▸ **PROBLEM TO WORK ON**: Scan the data, and whenever a line contains "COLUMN", copy it.

:::::

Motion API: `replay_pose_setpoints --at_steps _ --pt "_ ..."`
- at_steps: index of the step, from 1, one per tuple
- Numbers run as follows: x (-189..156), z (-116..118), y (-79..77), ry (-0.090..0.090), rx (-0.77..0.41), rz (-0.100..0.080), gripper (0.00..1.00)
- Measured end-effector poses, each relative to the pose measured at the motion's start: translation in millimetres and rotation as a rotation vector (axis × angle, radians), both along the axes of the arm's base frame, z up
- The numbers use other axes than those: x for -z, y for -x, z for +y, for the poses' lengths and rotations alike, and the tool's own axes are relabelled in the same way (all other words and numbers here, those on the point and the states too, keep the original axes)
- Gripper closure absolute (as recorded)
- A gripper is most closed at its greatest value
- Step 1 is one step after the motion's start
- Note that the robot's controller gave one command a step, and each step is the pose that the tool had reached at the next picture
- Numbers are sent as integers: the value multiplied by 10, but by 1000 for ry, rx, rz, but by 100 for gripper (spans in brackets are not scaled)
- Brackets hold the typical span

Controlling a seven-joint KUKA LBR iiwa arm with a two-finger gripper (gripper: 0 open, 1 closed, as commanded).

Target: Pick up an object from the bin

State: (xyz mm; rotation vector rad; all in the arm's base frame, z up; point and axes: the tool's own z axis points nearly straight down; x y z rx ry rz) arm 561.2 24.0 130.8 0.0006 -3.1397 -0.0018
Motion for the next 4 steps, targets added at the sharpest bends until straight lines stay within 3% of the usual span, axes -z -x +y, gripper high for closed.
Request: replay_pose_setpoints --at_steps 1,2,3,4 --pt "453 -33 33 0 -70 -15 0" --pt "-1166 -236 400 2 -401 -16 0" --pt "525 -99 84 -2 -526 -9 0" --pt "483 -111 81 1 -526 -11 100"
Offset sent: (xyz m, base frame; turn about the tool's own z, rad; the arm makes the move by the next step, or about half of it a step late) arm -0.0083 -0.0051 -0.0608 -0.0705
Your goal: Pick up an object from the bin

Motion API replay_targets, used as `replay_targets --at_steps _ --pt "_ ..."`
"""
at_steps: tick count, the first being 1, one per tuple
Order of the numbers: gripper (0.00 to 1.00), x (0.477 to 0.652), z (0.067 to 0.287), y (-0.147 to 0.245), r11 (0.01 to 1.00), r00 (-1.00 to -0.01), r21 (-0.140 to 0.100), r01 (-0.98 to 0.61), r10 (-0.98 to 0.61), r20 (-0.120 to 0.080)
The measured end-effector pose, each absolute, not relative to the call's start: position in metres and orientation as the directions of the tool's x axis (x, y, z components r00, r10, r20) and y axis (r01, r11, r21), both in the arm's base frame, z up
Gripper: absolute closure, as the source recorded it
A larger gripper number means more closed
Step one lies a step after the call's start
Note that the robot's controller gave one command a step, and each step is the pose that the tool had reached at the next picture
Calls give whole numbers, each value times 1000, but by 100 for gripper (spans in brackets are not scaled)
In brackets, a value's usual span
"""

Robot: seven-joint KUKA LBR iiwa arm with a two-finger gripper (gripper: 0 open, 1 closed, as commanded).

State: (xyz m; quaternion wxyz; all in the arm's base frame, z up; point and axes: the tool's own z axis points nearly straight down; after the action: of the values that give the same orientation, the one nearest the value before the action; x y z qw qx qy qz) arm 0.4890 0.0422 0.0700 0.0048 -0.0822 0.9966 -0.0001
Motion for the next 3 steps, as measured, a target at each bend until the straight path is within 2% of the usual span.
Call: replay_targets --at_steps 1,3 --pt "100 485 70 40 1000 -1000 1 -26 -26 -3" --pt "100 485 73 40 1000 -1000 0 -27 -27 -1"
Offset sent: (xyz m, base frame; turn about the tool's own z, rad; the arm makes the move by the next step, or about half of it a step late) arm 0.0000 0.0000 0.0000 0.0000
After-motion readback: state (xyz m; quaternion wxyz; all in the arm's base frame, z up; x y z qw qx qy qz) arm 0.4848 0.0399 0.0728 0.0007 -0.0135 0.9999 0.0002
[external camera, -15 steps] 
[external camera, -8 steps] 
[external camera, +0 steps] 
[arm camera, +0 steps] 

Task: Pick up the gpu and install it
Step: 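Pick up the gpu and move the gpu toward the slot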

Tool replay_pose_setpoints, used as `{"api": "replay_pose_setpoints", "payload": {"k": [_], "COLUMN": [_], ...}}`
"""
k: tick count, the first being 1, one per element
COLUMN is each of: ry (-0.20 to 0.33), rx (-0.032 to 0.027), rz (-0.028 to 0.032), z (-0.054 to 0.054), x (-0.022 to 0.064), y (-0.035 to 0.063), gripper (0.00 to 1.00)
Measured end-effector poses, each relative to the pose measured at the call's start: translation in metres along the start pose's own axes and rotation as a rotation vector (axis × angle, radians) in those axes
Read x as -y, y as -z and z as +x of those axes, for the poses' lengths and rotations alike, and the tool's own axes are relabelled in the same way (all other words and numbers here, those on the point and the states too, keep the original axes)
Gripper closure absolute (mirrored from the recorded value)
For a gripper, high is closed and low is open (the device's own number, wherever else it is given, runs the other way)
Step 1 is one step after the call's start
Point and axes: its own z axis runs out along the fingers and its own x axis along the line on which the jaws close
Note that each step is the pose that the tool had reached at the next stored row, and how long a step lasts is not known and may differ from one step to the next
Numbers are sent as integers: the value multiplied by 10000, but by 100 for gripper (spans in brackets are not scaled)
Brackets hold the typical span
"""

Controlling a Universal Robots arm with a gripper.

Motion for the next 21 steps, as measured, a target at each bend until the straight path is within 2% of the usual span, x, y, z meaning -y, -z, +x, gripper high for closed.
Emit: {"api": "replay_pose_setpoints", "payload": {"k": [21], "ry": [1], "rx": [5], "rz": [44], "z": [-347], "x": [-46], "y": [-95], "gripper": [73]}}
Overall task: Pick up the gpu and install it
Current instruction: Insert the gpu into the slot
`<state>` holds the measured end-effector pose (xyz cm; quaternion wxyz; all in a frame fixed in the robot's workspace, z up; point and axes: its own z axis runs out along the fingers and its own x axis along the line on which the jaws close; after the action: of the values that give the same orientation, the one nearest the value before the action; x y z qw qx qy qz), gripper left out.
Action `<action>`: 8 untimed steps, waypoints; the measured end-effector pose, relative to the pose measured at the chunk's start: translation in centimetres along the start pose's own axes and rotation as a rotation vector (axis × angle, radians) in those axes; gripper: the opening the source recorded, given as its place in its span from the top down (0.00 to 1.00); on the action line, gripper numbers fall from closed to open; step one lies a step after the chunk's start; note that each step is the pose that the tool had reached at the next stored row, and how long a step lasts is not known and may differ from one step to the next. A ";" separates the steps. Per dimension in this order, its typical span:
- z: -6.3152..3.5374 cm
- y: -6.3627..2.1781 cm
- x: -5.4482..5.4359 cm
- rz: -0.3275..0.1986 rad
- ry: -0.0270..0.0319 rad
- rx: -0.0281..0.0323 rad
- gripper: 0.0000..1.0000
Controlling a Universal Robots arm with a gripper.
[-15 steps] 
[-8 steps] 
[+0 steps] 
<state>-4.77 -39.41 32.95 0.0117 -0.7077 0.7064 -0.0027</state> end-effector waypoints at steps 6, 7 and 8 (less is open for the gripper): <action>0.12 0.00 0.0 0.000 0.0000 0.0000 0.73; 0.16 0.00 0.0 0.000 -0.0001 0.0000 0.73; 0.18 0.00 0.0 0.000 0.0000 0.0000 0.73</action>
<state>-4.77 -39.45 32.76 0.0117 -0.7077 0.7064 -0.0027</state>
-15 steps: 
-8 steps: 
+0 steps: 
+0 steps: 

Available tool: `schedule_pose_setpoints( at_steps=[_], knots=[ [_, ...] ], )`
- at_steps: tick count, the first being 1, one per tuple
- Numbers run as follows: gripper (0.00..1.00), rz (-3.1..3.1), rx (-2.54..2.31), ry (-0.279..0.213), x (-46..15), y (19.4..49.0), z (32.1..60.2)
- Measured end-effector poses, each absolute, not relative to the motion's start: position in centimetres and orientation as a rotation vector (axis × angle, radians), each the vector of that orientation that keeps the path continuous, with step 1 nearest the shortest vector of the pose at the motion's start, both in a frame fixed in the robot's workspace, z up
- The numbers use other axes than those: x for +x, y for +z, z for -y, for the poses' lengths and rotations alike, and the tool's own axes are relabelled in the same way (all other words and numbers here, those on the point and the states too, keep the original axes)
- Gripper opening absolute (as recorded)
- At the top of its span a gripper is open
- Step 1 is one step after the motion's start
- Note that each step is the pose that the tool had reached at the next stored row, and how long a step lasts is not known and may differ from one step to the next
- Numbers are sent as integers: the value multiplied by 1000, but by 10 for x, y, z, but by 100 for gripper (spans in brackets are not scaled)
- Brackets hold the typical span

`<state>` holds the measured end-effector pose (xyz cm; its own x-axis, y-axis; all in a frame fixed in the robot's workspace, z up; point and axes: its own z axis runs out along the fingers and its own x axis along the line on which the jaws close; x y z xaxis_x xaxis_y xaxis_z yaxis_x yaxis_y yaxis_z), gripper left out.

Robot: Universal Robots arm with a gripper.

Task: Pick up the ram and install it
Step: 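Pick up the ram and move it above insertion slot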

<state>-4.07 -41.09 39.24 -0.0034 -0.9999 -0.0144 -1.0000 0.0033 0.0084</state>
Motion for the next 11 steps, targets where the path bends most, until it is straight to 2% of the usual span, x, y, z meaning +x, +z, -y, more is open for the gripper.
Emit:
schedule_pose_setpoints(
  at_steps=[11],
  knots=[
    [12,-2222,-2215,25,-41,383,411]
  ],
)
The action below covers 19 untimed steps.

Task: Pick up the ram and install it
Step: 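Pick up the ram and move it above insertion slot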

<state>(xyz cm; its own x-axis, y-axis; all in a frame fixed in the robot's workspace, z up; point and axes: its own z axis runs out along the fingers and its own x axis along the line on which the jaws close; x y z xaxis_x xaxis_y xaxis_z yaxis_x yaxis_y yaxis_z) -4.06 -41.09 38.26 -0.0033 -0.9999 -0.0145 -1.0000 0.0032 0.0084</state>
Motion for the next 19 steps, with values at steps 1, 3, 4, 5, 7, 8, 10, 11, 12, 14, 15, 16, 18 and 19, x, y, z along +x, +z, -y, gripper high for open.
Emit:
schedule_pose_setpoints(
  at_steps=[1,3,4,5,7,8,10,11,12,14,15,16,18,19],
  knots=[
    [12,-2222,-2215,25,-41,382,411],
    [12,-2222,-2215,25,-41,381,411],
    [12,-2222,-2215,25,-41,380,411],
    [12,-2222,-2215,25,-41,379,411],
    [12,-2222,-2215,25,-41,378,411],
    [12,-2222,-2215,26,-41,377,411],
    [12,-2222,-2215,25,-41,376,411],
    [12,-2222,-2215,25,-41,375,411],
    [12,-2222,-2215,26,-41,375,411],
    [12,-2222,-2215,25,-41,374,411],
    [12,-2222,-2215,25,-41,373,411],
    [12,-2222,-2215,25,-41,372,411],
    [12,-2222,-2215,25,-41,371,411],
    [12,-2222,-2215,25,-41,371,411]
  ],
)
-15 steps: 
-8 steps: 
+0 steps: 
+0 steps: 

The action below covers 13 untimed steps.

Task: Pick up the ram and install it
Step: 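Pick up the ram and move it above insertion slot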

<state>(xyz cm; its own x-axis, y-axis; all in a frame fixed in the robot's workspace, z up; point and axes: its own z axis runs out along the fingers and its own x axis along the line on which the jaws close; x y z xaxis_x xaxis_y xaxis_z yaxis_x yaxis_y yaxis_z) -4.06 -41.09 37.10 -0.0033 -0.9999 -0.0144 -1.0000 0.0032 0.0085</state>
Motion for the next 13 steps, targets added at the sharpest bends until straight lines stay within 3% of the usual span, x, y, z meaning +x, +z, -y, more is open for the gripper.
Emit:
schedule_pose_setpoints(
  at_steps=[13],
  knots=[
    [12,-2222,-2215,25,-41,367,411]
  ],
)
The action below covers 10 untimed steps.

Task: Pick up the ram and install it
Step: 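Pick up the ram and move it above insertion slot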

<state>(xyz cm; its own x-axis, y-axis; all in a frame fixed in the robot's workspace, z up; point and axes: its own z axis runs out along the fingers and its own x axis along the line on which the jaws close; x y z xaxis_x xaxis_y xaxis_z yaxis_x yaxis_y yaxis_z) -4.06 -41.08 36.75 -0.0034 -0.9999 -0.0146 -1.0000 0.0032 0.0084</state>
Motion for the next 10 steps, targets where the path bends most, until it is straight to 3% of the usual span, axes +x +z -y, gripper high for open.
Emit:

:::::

▸ **WRITTEN REPLY**:
Tool replay_pose_setpoints, used as `{"api": "replay_pose_setpoints", "payload": {"k": [_], "COLUMN": [_], ...}}`
COLUMN is each of: ry (-0.20 to 0.33), rx (-0.032 to 0.027), rz (-0.028 to 0.032), z (-0.054 to 0.054), x (-0.022 to 0.064), y (-0.035 to 0.063), gripper (0.00 to 1.00)

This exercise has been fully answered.